[26/05/2009] Comunicati

Le multinazionali hanno la vista lunga e sono in prima fila verso il Kyoto2

LIVORNO. L’appello del segretario generale dell’Onu, Ban Ki-moon, lanciato ieri ai capi delle imprese partecipanti al World business summit on climate change di Copenhagen sembra essere stato raccolto. O almeno in parte. Dal fronte delle aziende multinazionali infatti le posizioni non appaiono omogenee. E a fianco di grandi compagnie che per voce dei loro dirigenti chiedono che a dicembre venga raggiunto un impegno forte per la lotta ai cambiamenti climatici, con regole certe e uguali per tutti - condizione definita necessaria per garantire stabilità e chiarezza così da poter fare investimenti a lungo termine- ci sono ancora voci dissonanti di chi avverte che le misure per contrastare le emissioni, oltretutto in un momento di crisi economica, potrebbero avere effetti catastrofici sulla ripresa.

In particolare a frenare sarebbe – secondo il Wall street journal - la Camera di commercio degli Stati Uniti, già fortemente critica nei confronti della proposta di legge del presidente Obama (detta Waxman-Markey) che in pratica riscrive l´intero scenario normativo introducendo limiti all´emissione di gas serra, politiche e obiettivi per rinnovabili, efficienza energetica, infrastrutture energetiche.

Dalla posizione della Camera di commercio americana si sono però dissociate imprese quali Nike e Johnson & Johnson ed altre come Pepsi e Unilever (presenti al World business summit) hanno aderito al Copenhagen call, un documento in cui si chiede ai governi di intervenire con regole chiare e cogenti per frenare il global warming e hanno anche annunciato proposte di interventi di riduzione sulle stesse loro aziende.

Da parte sua anche il settore del trasporto aereo internazionale aderisce alle richieste di una governance globale. «Il trasporto aereo è un’industria globale che vanta dei buoni risultati e si propone degli obiettivi ambiziosi rispetto al proprio rendimento ambientale. Per raggiungere questi obiettivi, però, abbiamo bisogno che i governi abbiano un approccio globale» ha detto Giovanni Bisignani, direttore generale e amministratore delegato della Iata nel suo intervento al World business summit on climate change.

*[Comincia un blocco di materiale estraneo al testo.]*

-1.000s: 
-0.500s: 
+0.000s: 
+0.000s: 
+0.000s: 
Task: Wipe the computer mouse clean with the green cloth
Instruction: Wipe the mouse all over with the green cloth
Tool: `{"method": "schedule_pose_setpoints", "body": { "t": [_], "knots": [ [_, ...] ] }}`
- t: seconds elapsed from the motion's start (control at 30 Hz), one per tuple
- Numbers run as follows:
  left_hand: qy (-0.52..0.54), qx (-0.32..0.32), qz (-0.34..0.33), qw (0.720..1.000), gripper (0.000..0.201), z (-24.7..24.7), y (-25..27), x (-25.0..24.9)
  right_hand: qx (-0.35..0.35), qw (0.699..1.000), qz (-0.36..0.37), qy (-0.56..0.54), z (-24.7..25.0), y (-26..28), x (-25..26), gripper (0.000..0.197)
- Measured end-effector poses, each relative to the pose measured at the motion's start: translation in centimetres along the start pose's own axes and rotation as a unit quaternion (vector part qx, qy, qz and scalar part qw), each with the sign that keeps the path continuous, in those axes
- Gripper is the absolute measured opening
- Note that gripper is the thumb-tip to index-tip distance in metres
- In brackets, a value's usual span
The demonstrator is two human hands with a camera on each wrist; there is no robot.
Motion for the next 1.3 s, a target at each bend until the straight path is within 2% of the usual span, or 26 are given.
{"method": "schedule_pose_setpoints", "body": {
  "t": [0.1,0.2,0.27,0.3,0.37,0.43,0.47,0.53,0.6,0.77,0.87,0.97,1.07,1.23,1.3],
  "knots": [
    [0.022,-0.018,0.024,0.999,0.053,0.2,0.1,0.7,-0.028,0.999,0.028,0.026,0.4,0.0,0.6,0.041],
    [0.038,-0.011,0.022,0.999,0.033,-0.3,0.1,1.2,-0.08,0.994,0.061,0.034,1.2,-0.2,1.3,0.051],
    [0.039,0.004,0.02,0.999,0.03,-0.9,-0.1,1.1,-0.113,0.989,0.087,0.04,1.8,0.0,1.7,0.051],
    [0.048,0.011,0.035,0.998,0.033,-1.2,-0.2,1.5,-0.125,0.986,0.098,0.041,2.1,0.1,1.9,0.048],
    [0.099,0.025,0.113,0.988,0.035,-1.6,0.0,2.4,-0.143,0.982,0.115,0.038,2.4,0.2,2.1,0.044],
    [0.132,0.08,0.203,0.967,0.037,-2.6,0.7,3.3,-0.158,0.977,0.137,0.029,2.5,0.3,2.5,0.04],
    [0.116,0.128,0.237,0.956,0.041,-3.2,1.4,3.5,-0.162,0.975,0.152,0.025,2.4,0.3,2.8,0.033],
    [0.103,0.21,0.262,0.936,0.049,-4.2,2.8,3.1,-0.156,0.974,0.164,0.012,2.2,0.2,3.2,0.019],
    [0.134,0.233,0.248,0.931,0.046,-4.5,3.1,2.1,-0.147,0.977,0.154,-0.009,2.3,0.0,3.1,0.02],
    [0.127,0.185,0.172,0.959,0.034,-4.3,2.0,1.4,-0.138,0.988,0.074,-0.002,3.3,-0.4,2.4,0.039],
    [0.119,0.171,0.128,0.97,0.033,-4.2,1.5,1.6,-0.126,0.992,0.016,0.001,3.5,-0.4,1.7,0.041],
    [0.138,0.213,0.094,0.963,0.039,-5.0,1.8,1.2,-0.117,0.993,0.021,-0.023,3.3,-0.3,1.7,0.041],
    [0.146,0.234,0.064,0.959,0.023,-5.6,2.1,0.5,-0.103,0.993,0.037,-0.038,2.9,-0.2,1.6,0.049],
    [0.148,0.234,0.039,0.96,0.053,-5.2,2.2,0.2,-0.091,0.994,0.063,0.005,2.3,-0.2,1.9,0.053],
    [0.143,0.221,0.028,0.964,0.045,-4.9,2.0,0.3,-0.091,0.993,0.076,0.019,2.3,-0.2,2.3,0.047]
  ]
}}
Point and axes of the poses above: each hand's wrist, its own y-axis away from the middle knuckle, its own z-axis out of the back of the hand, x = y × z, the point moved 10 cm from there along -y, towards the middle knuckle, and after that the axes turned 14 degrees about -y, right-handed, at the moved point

La Iata chiede ai governi di definire un approccio settoriale nel Kyoto 2 con uno sguardo globale sulle emissioni prodotte dall’aviazione attraverso l’Icao (l’Organizzazione dell’aviazione civile internazionale) e il libero accesso delle compagnie aeree ai mercati delle quote CO2 regolamentati correttamente. Un approccio che manterrebbe condizioni di parità per tutte le compagnie aeree e si sostituirebbe a schemi regionali e nazionali sovrapposti e che è basato su tre ambiziosi obiettivi del settore: miglioramento del 25% nell’efficienza del carburante entro il 2020 rispetto al 2005; uso del 10% di carburanti alternativi entro il 2017 e riduzione assoluta del 50% delle emissioni entro il 2050. «Stiamo già lavorando per porci un importante quarto obiettivo- ha detto Bisignani- giungere al punto, nella crescita carbon-neutral, oltre il quale le nostre emissioni non cresceranno neanche se se la domanda aumentasse».

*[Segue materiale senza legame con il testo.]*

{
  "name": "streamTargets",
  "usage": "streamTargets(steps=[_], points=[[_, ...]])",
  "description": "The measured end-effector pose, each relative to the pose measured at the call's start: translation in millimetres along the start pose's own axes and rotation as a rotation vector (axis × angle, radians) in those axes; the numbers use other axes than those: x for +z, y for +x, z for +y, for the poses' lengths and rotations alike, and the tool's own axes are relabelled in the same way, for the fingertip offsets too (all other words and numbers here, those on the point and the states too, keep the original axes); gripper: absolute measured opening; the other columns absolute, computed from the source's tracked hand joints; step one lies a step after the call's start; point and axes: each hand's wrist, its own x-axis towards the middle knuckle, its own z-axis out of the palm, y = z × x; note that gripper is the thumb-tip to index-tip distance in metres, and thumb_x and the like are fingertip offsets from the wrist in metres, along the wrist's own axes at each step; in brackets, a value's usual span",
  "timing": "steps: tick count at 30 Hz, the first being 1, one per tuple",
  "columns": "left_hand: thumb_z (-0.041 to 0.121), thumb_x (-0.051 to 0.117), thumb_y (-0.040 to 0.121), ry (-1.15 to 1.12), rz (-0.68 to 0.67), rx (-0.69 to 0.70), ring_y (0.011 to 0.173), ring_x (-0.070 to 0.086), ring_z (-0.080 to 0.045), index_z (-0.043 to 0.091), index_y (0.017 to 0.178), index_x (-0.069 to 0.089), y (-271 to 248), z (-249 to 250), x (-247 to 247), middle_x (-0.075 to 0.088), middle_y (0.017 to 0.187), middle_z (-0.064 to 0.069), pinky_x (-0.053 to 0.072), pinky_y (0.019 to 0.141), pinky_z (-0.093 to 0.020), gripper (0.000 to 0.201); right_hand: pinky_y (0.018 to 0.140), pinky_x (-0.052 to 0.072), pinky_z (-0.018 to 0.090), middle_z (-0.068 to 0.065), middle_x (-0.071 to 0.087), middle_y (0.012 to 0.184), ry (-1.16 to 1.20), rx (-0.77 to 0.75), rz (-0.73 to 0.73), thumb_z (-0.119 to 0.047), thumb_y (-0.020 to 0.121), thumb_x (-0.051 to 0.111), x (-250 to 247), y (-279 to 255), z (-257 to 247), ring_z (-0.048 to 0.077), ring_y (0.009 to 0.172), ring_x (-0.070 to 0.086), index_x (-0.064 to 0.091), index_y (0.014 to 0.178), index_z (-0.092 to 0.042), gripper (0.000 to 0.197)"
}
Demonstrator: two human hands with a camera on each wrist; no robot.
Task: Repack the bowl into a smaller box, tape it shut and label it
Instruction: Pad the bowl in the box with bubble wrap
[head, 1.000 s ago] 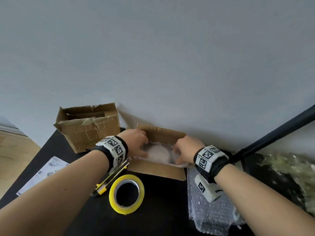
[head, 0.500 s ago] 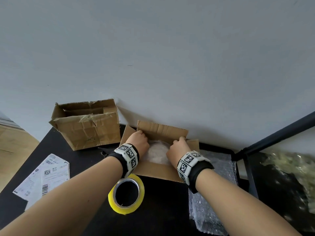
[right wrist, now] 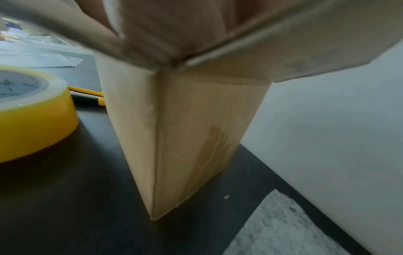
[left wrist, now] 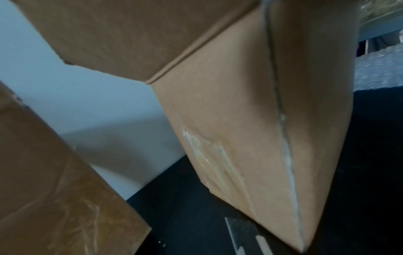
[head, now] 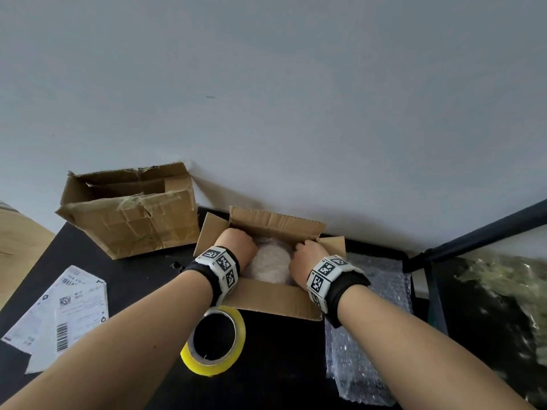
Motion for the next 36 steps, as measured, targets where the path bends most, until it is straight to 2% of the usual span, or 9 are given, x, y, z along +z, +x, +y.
streamTargets(steps=[5,9,13,16,20,22,25,30,36], points=[[0.008,0.043,0.097,-0.004,0.000,-0.007,0.119,0.055,-0.026,0.006,0.122,0.060,0,0,1,0.060,0.128,-0.009,0.045,0.096,-0.036,0.030,0.105,0.027,0.032,0.002,0.046,0.143,-0.044,-0.024,-0.007,-0.024,0.101,0.034,2,3,1,0.022,0.130,0.037,0.051,0.134,-0.018,0.038],[0.008,0.042,0.098,-0.018,-0.021,0.001,0.121,0.053,-0.027,0.005,0.125,0.058,-2,-1,-1,0.058,0.130,-0.010,0.044,0.099,-0.036,0.032,0.098,0.039,0.033,0.011,0.052,0.134,-0.032,-0.039,0.057,-0.015,0.099,0.037,5,1,1,0.027,0.123,0.047,0.057,0.127,-0.010,0.035],[0.008,0.039,0.098,-0.065,-0.031,-0.004,0.123,0.052,-0.028,0.004,0.126,0.056,-8,-1,-4,0.056,0.132,-0.012,0.042,0.100,-0.035,0.033,0.082,0.048,0.036,0.014,0.062,0.119,0.171,0.051,0.181,-0.002,0.093,0.045,-1,-13,-2,0.032,0.110,0.059,0.064,0.111,-0.004,0.027],[0.004,0.042,0.097,-0.104,0.012,-0.013,0.121,0.053,-0.029,0.003,0.126,0.056,-16,-1,-10,0.056,0.130,-0.012,0.043,0.098,-0.035,0.032,0.080,0.047,0.036,0.013,0.064,0.114,0.292,0.115,0.315,-0.005,0.090,0.049,2,-22,1,0.033,0.106,0.061,0.065,0.103,-0.006,0.021],[0.003,0.046,0.094,-0.137,0.069,-0.041,0.120,0.054,-0.030,0.003,0.123,0.057,-30,-1,-20,0.057,0.128,-0.012,0.045,0.094,-0.037,0.031,0.071,0.042,0.032,0.006,0.064,0.108,0.452,0.198,0.512,-0.013,0.092,0.045,4,-37,8,0.028,0.100,0.062,0.066,0.100,-0.013,0.023],[0.007,0.051,0.092,-0.147,0.105,-0.041,0.116,0.056,-0.029,0.006,0.119,0.061,-36,1,-26,0.061,0.123,-0.010,0.046,0.091,-0.036,0.028,0.072,0.044,0.031,0.003,0.064,0.103,0.553,0.251,0.615,-0.017,0.094,0.043,7,-49,15,0.027,0.097,0.061,0.067,0.098,-0.017,0.024],[0.015,0.056,0.090,-0.146,0.186,-0.037,0.108,0.061,-0.027,0.012,0.111,0.065,-43,4,-35,0.065,0.116,-0.007,0.049,0.085,-0.036,0.023,0.076,0.046,0.031,0.001,0.066,0.100,0.691,0.336,0.682,-0.020,0.092,0.046,14,-70,26,0.026,0.096,0.061,0.067,0.093,-0.021,0.021],[0.017,0.049,0.092,-0.169,0.348,-0.024,0.105,0.061,-0.025,0.017,0.114,0.062,-53,18,-54,0.064,0.116,-0.004,0.049,0.080,-0.035,0.026,0.069,0.037,0.025,0.004,0.068,0.098,0.778,0.499,0.709,-0.020,0.091,0.048,36,-107,39,0.026,0.093,0.061,0.069,0.091,-0.018,0.020],[0.017,0.050,0.090,-0.145,0.480,0.077,0.107,0.059,-0.021,0.018,0.114,0.061,-53,53,-78,0.061,0.119,-0.001,0.050,0.083,-0.035,0.026,0.072,0.044,0.026,0.003,0.071,0.098,0.919,0.674,0.630,-0.020,0.091,0.051,80,-146,42,0.026,0.093,0.064,0.072,0.094,-0.021,0.021]])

Quindi fosse solo per operazioni di greenwashing, una parte dei top manager delle aziende mondiali sarebbe disponibile a «gettare le basi per una crescita a lungo termine e bassa intensità di carbonio» come si legge nel documento siglato a Copenhagen. Un appello che i governi -si auspica- vorranno ascoltare, per prendere misure efficaci e cogenti, senza indulgere magari in quelle che sarebbero più gradite alle imprese perché offrirebbero loro la possibilità di business senza apportare reali benefici alla lotta ai cambiamenti climatici.

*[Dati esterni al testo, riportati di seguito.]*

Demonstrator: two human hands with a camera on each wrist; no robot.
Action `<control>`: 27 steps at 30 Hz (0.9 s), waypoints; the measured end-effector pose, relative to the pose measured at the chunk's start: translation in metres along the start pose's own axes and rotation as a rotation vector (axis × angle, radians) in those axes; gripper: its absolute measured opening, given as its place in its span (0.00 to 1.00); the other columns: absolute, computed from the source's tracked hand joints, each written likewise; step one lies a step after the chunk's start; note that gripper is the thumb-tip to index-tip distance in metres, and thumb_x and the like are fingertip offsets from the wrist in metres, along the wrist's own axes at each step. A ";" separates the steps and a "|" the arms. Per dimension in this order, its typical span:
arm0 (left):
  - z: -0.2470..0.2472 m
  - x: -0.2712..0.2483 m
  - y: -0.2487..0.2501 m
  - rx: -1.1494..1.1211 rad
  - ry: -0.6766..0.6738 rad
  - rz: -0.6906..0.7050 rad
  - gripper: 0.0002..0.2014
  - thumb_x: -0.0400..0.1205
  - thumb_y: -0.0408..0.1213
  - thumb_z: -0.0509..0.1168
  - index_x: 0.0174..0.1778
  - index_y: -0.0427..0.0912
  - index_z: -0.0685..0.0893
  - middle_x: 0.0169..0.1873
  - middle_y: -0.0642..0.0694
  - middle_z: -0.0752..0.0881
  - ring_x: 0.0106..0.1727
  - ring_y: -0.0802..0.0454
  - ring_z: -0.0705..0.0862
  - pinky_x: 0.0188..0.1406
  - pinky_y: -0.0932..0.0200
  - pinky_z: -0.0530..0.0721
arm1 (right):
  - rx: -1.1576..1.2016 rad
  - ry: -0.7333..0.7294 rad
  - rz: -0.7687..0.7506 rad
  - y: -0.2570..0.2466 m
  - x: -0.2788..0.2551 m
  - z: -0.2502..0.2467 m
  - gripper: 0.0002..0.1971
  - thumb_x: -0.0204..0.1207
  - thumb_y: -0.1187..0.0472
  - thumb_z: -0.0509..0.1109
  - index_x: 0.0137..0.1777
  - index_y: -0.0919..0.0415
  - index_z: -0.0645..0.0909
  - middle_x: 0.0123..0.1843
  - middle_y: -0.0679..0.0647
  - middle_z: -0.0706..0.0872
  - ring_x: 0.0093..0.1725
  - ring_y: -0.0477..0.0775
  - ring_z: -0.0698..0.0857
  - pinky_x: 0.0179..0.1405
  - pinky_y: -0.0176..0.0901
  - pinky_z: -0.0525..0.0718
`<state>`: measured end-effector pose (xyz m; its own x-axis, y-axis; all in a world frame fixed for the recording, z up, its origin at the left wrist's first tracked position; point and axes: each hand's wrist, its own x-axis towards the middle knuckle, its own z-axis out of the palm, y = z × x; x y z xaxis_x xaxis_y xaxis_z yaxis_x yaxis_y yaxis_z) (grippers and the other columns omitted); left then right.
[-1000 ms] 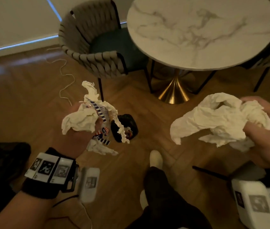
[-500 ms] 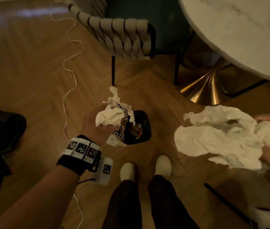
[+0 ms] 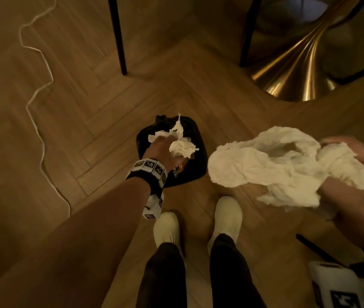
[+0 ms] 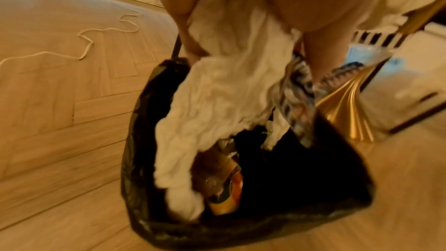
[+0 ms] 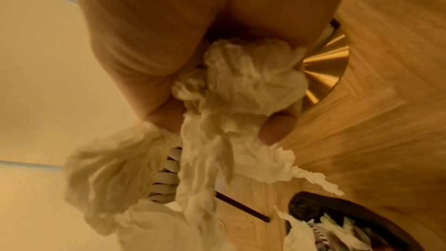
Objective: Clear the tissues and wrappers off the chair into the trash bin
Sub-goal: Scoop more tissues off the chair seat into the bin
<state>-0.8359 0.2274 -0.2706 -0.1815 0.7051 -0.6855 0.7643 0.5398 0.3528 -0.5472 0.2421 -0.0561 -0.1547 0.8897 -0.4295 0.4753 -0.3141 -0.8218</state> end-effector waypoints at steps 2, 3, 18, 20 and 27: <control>0.010 0.010 -0.002 0.092 -0.138 0.007 0.36 0.72 0.51 0.72 0.75 0.54 0.65 0.75 0.42 0.70 0.71 0.37 0.74 0.61 0.48 0.76 | 0.047 -0.047 0.040 0.007 0.004 0.011 0.22 0.56 0.46 0.81 0.53 0.39 0.84 0.42 0.46 0.91 0.38 0.47 0.89 0.36 0.43 0.87; 0.010 0.012 -0.002 0.095 -0.189 0.006 0.40 0.70 0.50 0.74 0.76 0.55 0.63 0.76 0.41 0.68 0.72 0.36 0.73 0.63 0.45 0.76 | 0.041 -0.067 0.025 0.015 0.006 0.015 0.20 0.58 0.56 0.80 0.51 0.43 0.84 0.41 0.48 0.90 0.37 0.47 0.88 0.35 0.44 0.86; -0.035 -0.035 -0.094 -0.306 0.247 -0.182 0.13 0.78 0.29 0.65 0.54 0.48 0.85 0.49 0.47 0.88 0.50 0.46 0.86 0.50 0.58 0.79 | -0.273 -0.373 0.236 0.089 0.134 0.223 0.32 0.66 0.52 0.78 0.71 0.54 0.72 0.66 0.55 0.83 0.64 0.57 0.81 0.51 0.36 0.75; -0.034 -0.040 -0.102 -0.327 0.249 -0.175 0.12 0.77 0.30 0.66 0.53 0.50 0.86 0.47 0.50 0.87 0.46 0.49 0.86 0.47 0.57 0.80 | -0.341 -0.460 0.326 0.100 0.146 0.242 0.47 0.64 0.44 0.79 0.80 0.53 0.59 0.76 0.56 0.74 0.73 0.60 0.75 0.63 0.43 0.75; -0.041 -0.082 -0.083 -0.333 0.137 -0.217 0.10 0.78 0.34 0.66 0.51 0.54 0.85 0.46 0.53 0.86 0.42 0.53 0.84 0.41 0.59 0.79 | -0.445 -0.490 0.299 0.074 0.106 0.199 0.27 0.73 0.47 0.72 0.70 0.56 0.77 0.68 0.56 0.84 0.65 0.57 0.82 0.61 0.42 0.79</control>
<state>-0.9096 0.1439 -0.2174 -0.4145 0.6011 -0.6833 0.4611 0.7860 0.4118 -0.7009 0.2469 -0.2370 -0.2841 0.5032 -0.8162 0.8493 -0.2630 -0.4578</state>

Quando si parla di energia a bassa intensità di carbonio si include infatti anche il nucleare, o il cosiddetto carbone pulito (quello cioè accompagnato dalla cattura e stoccaggio della Co02), e si dimentica troppo spesso che la strada dovrebbe invece essere quella dell’efficienza e delle energie rinnovabili, che offrirebbe anche il vantaggio di generare nuova occupazione.

Lo ricorda anche il rapporto Green jobs and the Clean energy economy, presentato al World business summit dal Copenhagen climate council in cui si evidenzia che una combinazione di scenari politici che stimolano investimenti nelle energie rinnovabili ed in efficienza energetica, siano in grado di generare da 2 a 8 volte più posti di lavoro per unità di energia fornita rispetto ai settori a base di combustibili fossili.